> _Exercise brief_: Among the entries below, one stretch runs from the line that contains "Room frame, metres." through the line that contains "In picture 2 the". Repeat that stretch exactly, ends included, and only that.

Records excerpted from a collection:
>>>>

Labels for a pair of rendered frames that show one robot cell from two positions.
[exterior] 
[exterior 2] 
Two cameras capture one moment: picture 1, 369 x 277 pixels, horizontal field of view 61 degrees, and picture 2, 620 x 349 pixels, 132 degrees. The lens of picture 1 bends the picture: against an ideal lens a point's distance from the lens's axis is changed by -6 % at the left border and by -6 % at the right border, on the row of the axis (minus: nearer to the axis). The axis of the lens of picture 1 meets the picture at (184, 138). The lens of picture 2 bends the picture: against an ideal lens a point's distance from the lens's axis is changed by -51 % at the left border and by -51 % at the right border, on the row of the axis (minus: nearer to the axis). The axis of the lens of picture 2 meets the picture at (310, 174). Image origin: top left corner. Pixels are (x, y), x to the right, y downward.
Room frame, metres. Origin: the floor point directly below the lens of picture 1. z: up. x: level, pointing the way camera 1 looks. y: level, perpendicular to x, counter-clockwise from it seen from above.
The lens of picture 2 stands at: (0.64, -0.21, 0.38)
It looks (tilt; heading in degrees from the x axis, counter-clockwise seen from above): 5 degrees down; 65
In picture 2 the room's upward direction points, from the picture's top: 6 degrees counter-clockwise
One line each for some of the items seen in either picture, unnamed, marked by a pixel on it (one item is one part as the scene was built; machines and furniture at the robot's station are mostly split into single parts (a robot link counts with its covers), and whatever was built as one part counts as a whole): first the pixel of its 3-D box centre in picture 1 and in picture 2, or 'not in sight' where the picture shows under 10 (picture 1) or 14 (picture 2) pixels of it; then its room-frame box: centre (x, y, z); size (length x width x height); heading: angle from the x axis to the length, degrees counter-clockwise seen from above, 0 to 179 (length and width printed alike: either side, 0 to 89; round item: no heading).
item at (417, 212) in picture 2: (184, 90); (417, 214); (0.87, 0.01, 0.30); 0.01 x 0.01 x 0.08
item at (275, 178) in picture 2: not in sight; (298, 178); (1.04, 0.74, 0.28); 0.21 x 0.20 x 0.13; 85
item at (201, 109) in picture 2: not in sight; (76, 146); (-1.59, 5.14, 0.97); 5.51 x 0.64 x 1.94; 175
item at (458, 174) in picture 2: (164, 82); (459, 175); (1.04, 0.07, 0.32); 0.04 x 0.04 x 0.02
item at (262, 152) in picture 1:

<<<<

> _Answer to this exercise_:
Room frame, metres. Origin: the floor point directly below the lens of picture 1. z: up. x: level, pointing the way camera 1 looks. y: level, perpendicular to x, counter-clockwise from it seen from above.
The lens of picture 2 stands at: (0.64, -0.21, 0.38)
It looks (tilt; heading in degrees from the x axis, counter-clockwise seen from above): 5 degrees down; 65
In picture 2 the room's upward direction points, from the picture's top: 6 degrees counter-clockwise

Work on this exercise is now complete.